• [What you will do]
The expected output is the complete data, reproduced exactly.

• [Source data]

----

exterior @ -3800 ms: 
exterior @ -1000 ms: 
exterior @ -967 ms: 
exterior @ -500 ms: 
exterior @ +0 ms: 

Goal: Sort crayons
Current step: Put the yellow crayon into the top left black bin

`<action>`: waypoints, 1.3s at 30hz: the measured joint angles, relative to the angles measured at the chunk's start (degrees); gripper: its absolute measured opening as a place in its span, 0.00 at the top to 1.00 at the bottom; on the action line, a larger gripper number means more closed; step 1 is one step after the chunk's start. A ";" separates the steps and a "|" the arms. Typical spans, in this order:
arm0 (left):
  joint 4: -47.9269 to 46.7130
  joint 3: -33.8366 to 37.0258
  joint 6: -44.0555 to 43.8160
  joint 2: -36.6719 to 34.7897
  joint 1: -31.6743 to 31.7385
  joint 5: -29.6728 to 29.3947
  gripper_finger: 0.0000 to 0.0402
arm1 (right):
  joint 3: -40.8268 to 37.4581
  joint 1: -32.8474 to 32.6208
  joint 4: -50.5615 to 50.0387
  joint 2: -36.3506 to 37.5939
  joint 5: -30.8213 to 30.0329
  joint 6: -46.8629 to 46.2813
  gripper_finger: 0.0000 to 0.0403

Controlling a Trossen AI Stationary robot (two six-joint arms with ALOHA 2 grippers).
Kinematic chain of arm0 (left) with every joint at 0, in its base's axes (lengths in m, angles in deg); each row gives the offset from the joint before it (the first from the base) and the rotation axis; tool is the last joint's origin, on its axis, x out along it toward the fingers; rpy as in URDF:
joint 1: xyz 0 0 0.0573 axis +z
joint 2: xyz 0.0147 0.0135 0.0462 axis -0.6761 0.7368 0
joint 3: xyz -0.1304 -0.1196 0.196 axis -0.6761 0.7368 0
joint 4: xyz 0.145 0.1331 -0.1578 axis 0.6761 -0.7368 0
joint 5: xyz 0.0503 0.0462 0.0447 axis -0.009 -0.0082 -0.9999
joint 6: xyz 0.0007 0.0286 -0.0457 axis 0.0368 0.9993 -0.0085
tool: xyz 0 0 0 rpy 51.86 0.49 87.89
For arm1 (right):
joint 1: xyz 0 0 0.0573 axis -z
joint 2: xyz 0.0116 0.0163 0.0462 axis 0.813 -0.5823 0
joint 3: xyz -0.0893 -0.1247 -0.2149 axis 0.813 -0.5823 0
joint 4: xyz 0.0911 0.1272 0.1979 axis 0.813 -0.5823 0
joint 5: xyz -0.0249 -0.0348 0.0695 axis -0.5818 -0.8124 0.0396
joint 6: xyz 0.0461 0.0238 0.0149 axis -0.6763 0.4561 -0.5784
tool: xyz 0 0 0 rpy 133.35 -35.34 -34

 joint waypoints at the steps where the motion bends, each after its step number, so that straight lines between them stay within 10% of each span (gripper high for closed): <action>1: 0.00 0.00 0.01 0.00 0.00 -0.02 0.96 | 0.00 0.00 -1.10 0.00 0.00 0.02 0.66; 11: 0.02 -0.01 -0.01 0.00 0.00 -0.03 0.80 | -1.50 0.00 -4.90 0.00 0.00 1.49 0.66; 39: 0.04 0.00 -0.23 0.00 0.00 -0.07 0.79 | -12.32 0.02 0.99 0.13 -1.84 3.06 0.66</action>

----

• [Exercise answer]
exterior @ -3800 ms: 
exterior @ -1000 ms: 
exterior @ -967 ms: 
exterior @ -500 ms: 
exterior @ +0 ms: 

Goal: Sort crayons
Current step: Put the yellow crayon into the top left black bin

`<action>`: waypoints, 1.3s at 30hz: the measured joint angles, relative to the angles measured at the chunk's start (degrees); gripper: its absolute measured opening as a place in its span, 0.00 at the top to 1.00 at the bottom; on the action line, a larger gripper number means more closed; step 1 is one step after the chunk's start. A ";" separates the steps and a "|" the arms. Typical spans, in this order:
arm0 (left):
  joint 4: -47.9269 to 46.7130
  joint 3: -33.8366 to 37.0258
  joint 6: -44.0555 to 43.8160
  joint 2: -36.6719 to 34.7897
  joint 1: -31.6743 to 31.7385
  joint 5: -29.6728 to 29.3947
  gripper_finger: 0.0000 to 0.0402
arm1 (right):
  joint 3: -40.8268 to 37.4581
  joint 1: -32.8474 to 32.6208
  joint 4: -50.5615 to 50.0387
  joint 2: -36.3506 to 37.5939
  joint 5: -30.8213 to 30.0329
  joint 6: -46.8629 to 46.2813
  gripper_finger: 0.0000 to 0.0403

Controlling a Trossen AI Stationary robot (two six-joint arms with ALOHA 2 grippers).
Kinematic chain of arm0 (left) with every joint at 0, in its base's axes (lengths in m, angles in deg); each row gives the offset from the joint before it (the first from the base) and the rotation axis; tool is the last joint's origin, on its axis, x out along it toward the fingers; rpy as in URDF:
joint 1: xyz 0 0 0.0573 axis +z
joint 2: xyz 0.0147 0.0135 0.0462 axis -0.6761 0.7368 0
joint 3: xyz -0.1304 -0.1196 0.196 axis -0.6761 0.7368 0
joint 4: xyz 0.145 0.1331 -0.1578 axis 0.6761 -0.7368 0
joint 5: xyz 0.0503 0.0462 0.0447 axis -0.009 -0.0082 -0.9999
joint 6: xyz 0.0007 0.0286 -0.0457 axis 0.0368 0.9993 -0.0085
tool: xyz 0 0 0 rpy 51.86 0.49 87.89
For arm1 (right):
joint 1: xyz 0 0 0.0573 axis -z
joint 2: xyz 0.0116 0.0163 0.0462 axis 0.813 -0.5823 0
joint 3: xyz -0.0893 -0.1247 -0.2149 axis 0.813 -0.5823 0
joint 4: xyz 0.0911 0.1272 0.1979 axis 0.813 -0.5823 0
joint 5: xyz -0.0249 -0.0348 0.0695 axis -0.5818 -0.8124 0.0396
joint 6: xyz 0.0461 0.0238 0.0149 axis -0.6763 0.4561 -0.5784
tool: xyz 0 0 0 rpy 133.35 -35.34 -34

 joint waypoints at the steps where the motion bends, each after its step number, so that straight lines between them stay within 10% of each span (gripper high for closed): <action>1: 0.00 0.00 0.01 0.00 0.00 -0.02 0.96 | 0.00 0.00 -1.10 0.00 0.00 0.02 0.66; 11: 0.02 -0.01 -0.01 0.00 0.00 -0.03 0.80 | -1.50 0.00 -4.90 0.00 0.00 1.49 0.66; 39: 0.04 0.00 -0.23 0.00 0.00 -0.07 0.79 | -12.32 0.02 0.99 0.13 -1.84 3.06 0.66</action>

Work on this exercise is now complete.